▶ _ACTION ITEM_
With both ends included, transcribe exactly the records below from their first line to the line that contains "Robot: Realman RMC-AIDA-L".

EXCERPTED RECORDS below:

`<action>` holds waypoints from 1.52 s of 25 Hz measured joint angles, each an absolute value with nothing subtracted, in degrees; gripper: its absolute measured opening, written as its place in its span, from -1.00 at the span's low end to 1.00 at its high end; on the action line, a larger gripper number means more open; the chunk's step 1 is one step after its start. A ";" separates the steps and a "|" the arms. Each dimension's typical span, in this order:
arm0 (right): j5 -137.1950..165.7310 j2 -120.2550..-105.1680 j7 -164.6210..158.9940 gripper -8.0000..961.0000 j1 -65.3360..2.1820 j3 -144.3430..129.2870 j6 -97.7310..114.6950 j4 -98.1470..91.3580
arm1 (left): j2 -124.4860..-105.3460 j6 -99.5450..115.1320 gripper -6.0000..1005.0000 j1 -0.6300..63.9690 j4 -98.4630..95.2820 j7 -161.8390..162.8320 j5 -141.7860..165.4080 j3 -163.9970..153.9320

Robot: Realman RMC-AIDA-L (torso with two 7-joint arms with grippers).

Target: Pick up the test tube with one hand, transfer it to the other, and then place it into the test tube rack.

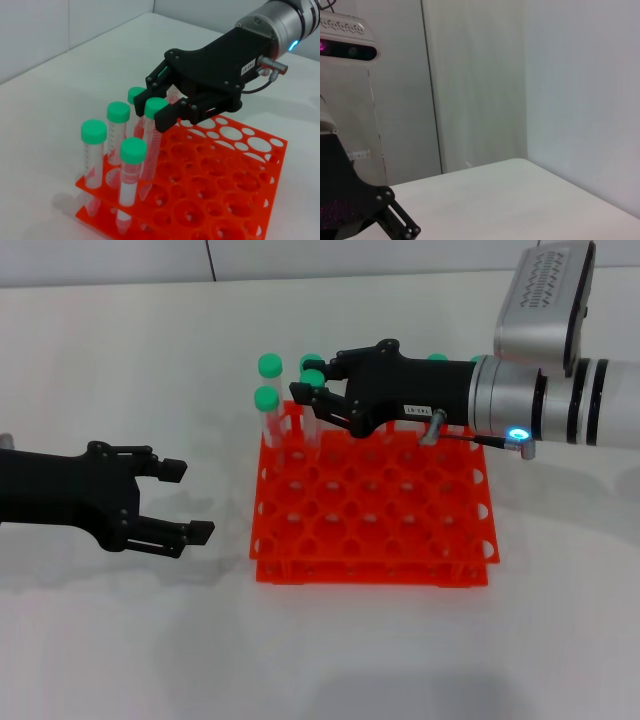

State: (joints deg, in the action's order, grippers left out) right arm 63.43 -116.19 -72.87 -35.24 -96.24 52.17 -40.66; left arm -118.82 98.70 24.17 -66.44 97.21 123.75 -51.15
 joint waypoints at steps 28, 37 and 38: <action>66.99 -114.97 -74.40 0.24 -18.92 -91.90 59.52 -57.96 | -118.18 99.35 0.78 21.99 -67.03 94.59 119.51 -51.17; 85.64 -114.65 -86.57 0.24 -18.15 -77.29 74.79 -60.47 | -117.91 103.91 0.78 21.42 -68.34 93.30 118.33 -48.11; 87.49 -114.72 -87.33 0.24 -18.15 -76.14 75.57 -61.01 | -117.92 104.05 0.78 21.20 -68.69 93.29 118.25 -48.10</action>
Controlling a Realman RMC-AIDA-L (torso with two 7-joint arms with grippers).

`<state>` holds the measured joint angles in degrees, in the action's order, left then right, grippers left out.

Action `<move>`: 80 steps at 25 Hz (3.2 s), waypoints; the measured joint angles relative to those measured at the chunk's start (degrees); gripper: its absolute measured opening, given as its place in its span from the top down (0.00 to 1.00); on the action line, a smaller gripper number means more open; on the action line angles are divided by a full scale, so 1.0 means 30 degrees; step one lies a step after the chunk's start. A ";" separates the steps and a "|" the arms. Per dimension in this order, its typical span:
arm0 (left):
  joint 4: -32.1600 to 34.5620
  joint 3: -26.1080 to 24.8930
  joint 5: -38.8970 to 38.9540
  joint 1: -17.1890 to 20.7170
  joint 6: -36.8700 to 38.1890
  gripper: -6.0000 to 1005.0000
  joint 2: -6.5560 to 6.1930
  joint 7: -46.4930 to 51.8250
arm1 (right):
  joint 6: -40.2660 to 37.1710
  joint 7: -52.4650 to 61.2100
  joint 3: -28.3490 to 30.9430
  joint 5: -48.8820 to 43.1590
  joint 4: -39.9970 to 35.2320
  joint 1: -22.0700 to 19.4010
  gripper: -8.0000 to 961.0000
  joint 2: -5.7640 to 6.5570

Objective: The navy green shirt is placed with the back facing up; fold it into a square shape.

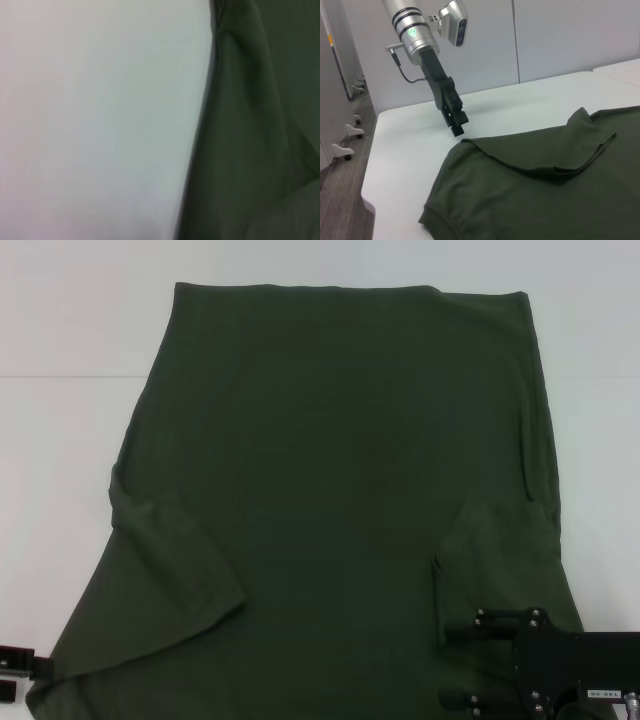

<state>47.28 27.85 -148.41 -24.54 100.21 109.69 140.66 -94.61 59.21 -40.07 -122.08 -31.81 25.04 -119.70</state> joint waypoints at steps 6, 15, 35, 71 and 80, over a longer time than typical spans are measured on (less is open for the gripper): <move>0.0001 0.0072 -0.0043 -0.0011 -0.0564 0.28 0.0042 -0.0080 | 0.0061 0.0055 -0.0003 0.0001 -0.0008 0.0031 0.22 0.0000; 0.0001 0.0706 -0.0063 0.0114 -0.1083 0.28 0.0232 -0.0149 | 0.0117 0.0126 -0.0003 0.0002 -0.0030 0.0034 0.22 0.0030; 0.0002 0.0738 -0.0060 -0.0033 -0.1127 0.28 0.0609 -0.0129 | 0.0131 0.0224 -0.0001 0.0003 -0.0031 0.0097 0.22 0.0031; 0.1408 0.2449 0.0076 -0.0754 -0.0436 0.45 0.1792 -0.0126 | 0.0128 0.0521 0.0055 0.0002 -0.0193 0.0239 0.22 0.0061; 0.1396 0.2461 0.0072 -0.0882 -0.0432 0.82 0.1901 -0.0157 | 0.0001 0.0536 0.0116 0.0061 -0.0234 0.0282 0.22 0.0060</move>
<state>51.47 35.23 -148.20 -27.19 98.91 115.39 140.19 -94.60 60.82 -39.73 -121.90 -32.52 25.88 -119.52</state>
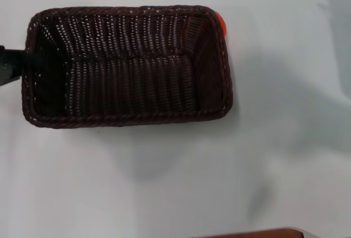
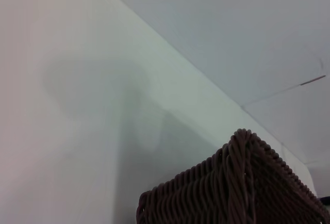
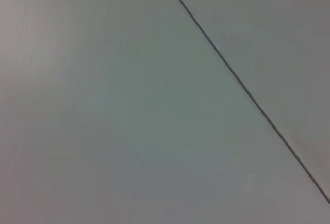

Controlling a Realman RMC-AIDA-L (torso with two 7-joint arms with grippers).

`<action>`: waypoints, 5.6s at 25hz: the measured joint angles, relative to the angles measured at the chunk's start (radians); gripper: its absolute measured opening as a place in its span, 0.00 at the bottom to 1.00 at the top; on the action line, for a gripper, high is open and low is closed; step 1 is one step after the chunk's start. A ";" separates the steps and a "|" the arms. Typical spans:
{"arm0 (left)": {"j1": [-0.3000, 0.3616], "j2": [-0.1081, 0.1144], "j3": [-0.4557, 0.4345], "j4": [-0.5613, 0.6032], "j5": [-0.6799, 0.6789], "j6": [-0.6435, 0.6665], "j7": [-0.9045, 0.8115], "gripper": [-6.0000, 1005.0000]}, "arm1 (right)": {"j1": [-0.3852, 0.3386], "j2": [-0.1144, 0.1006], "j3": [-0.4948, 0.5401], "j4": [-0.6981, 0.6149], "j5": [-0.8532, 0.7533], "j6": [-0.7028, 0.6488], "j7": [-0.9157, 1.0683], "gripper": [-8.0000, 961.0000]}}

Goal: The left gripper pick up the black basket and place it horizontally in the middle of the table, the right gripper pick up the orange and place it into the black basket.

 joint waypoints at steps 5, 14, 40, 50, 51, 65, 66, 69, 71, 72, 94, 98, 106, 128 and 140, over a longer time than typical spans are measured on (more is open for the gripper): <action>0.000 0.002 0.000 0.012 0.004 -0.004 0.004 0.19 | 0.000 0.000 -0.001 0.000 0.000 -0.001 0.000 0.83; 0.004 0.024 -0.003 0.047 -0.001 0.003 0.009 0.39 | 0.003 0.000 -0.018 0.000 -0.007 -0.003 0.000 0.83; 0.072 0.000 -0.198 0.320 -0.663 0.007 1.020 0.69 | 0.172 -0.301 -0.393 0.588 -1.534 -0.141 1.637 0.84; 0.078 -0.003 -0.195 0.384 -0.689 -0.020 1.094 0.90 | 0.321 -0.253 -0.326 0.580 -1.834 -0.012 1.854 0.98; 0.078 -0.003 -0.195 0.389 -0.689 -0.023 1.102 0.92 | 0.331 -0.250 -0.326 0.566 -1.838 -0.013 1.879 0.98; 0.083 -0.004 -0.171 0.417 -0.688 -0.028 1.129 0.92 | 0.423 -0.200 -0.332 0.439 -1.947 -0.013 2.028 0.99; 0.083 -0.004 -0.171 0.418 -0.686 -0.028 1.129 0.92 | 0.426 -0.196 -0.332 0.432 -1.954 -0.014 2.032 0.99; 0.084 -0.004 -0.169 0.419 -0.684 -0.031 1.129 0.92 | 0.431 -0.188 -0.329 0.417 -1.959 -0.029 2.036 0.98; 0.085 -0.004 -0.169 0.422 -0.684 -0.033 1.129 0.92 | 0.434 -0.184 -0.327 0.408 -1.959 -0.042 2.036 0.98; 0.086 -0.004 -0.170 0.425 -0.684 -0.035 1.129 0.92 | 0.435 -0.182 -0.326 0.405 -1.958 -0.048 2.036 0.98; 0.092 -0.002 -0.170 0.450 -0.681 -0.030 1.144 0.92 | 0.449 -0.129 -0.341 0.342 -1.960 -0.207 2.024 0.97; 0.092 -0.001 -0.169 0.458 -0.683 -0.029 1.144 0.92 | 0.451 -0.119 -0.366 0.336 -1.961 -0.233 2.024 0.85; 0.095 0.000 -0.171 0.459 -0.686 -0.027 1.144 0.92 | 0.462 -0.112 -0.398 0.322 -1.962 -0.258 2.023 0.52; 0.100 -0.001 -0.181 0.507 -0.693 -0.022 1.236 0.92 | 0.178 -0.011 -0.277 0.534 -1.123 -0.099 1.180 0.11; 0.091 -0.001 -0.174 0.526 -0.716 -0.017 1.237 0.92 | 0.179 -0.019 -0.432 0.436 -1.005 0.309 0.764 0.16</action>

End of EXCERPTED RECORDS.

▶ _ANSWER BOX_
`<action>` holds waypoints from 1.52 s of 25 Hz measured joint angles, each an absolute value with nothing subtracted, in degrees; gripper: its absolute measured opening, written as its place in its span, from -1.00 at the span's low end to 1.00 at its high end; on the action line, a larger gripper number means more open; the chunk's step 1 is one step after its start. A ";" separates the steps and a "|" the arms. Each dimension's typical span, in this order:
arm0 (right): j5 -137.1950..165.7310 j2 -120.2550..-105.1680 j7 -164.6210..158.9940 gripper -8.0000..961.0000 j1 -65.3360..2.1820 j3 -144.3430..129.2870 j6 -97.7310..114.6950 j4 -98.1470..91.3580
arm1 (left): j2 -124.4860..-105.3460 j6 -99.5450..115.1320 gripper -6.0000..1005.0000 j1 -0.6300..63.9690 j4 -98.4630..95.2820 j7 -161.8390..162.8320 j5 -141.7860..165.4080 j3 -163.9970..153.9320

Robot: Realman RMC-AIDA-L (torso with two 7-joint arms with grippers).

No additional output is expected.